> **TASK GOAL**
For every line in the records below that holds "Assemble", make a copy.

BEGIN

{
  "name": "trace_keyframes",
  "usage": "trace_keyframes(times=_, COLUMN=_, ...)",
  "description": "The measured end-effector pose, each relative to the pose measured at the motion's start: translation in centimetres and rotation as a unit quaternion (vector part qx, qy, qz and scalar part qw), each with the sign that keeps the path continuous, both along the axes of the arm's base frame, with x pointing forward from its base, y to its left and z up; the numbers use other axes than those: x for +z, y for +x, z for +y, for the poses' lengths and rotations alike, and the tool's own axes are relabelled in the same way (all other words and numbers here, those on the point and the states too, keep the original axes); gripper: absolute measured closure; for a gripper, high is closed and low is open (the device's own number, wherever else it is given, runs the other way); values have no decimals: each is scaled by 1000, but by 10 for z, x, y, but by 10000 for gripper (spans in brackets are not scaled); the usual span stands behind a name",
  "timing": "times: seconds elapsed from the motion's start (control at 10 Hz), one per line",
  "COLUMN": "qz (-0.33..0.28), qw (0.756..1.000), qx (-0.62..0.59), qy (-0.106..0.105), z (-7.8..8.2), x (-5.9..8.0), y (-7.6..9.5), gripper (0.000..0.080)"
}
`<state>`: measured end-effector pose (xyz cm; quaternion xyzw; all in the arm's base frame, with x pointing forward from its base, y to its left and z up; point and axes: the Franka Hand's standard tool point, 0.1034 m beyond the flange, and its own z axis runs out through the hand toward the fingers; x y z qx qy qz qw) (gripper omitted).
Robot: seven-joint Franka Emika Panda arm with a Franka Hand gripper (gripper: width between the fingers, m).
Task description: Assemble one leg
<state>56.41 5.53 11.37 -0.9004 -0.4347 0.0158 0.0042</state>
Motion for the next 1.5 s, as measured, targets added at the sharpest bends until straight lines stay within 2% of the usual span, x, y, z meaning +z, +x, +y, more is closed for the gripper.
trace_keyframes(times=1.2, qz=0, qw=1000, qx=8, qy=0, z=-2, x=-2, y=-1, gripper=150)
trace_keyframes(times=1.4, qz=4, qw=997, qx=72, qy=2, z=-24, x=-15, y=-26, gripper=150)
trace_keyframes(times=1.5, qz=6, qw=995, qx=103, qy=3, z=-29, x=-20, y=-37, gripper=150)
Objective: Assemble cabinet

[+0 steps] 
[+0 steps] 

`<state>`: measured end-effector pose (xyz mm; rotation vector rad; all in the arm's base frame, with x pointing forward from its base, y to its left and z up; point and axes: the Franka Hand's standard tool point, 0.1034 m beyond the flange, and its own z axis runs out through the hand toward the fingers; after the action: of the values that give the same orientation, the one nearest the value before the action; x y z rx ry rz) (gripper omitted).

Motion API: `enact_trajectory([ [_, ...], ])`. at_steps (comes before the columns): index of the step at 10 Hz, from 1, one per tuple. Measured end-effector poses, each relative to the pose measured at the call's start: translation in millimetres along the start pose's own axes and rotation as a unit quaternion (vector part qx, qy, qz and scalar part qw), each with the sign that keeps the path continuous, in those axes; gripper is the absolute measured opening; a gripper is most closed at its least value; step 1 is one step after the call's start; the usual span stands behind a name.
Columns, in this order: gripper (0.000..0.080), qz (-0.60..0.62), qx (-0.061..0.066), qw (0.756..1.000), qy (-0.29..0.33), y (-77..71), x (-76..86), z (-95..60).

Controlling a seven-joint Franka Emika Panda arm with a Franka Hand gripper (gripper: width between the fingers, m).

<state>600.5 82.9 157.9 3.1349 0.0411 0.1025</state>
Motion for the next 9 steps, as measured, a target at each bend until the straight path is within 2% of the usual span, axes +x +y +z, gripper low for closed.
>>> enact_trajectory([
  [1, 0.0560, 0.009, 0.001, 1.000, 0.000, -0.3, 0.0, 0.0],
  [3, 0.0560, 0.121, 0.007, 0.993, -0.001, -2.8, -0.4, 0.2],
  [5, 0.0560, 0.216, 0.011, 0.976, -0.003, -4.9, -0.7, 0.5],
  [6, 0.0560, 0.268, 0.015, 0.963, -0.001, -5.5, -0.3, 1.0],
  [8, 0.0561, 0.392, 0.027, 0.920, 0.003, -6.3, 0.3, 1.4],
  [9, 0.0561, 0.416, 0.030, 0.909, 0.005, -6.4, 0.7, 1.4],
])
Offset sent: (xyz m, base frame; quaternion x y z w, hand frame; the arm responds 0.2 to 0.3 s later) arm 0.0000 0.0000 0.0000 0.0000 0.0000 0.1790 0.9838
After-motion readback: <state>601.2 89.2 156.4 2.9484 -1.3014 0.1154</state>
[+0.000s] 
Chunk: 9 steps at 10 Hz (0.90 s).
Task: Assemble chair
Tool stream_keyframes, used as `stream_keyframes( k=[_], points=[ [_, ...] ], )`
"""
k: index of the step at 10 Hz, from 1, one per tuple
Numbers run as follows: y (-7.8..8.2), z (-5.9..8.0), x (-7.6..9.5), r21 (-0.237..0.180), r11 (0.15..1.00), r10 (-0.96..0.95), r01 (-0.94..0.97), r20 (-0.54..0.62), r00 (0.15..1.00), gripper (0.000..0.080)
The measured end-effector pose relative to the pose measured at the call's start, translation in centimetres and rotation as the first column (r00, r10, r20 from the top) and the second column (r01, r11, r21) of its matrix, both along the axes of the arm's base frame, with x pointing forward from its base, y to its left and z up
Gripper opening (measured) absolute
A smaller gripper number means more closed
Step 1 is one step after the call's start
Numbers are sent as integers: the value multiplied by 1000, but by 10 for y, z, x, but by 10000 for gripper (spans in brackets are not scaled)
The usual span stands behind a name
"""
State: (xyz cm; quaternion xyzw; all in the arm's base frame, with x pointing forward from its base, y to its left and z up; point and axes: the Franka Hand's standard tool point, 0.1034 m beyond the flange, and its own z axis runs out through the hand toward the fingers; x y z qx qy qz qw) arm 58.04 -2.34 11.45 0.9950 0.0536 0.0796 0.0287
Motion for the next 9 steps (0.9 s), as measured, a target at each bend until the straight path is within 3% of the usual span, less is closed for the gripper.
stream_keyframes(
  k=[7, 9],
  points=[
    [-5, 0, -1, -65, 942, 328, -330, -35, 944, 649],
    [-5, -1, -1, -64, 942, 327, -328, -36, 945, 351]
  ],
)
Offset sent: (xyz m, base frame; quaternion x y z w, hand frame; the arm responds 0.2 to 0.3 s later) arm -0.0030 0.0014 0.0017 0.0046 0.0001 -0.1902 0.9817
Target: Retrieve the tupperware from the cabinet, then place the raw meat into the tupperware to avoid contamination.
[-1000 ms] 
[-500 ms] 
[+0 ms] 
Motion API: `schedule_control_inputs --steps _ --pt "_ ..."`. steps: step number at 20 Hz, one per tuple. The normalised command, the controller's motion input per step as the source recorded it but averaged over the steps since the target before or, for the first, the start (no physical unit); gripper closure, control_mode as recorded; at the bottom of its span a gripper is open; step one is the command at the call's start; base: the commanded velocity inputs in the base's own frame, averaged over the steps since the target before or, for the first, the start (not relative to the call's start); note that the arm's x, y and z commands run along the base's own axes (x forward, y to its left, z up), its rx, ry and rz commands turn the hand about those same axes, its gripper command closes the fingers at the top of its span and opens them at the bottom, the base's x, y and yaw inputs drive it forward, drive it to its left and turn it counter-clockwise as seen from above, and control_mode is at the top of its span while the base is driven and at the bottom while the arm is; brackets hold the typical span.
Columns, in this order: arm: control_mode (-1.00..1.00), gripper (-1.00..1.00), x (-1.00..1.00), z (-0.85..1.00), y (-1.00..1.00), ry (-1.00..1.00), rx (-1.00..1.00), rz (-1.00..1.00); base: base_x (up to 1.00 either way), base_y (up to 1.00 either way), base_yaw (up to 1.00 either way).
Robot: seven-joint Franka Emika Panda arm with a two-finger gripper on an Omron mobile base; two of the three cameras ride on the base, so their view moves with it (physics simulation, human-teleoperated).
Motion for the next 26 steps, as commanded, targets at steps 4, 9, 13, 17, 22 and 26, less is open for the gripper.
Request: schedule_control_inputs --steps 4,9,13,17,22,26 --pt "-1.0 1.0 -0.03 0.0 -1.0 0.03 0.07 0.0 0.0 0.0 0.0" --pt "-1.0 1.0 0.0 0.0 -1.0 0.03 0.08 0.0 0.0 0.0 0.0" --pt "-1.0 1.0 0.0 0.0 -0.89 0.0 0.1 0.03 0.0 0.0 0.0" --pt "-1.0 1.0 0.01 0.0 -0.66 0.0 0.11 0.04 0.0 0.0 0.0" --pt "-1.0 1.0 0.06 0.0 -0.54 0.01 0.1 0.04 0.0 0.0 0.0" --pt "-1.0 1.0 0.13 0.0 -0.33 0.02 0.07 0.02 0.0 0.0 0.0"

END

> **TASK SOLUTION**
Task description: Assemble one leg
Objective: Assemble cabinet
Task: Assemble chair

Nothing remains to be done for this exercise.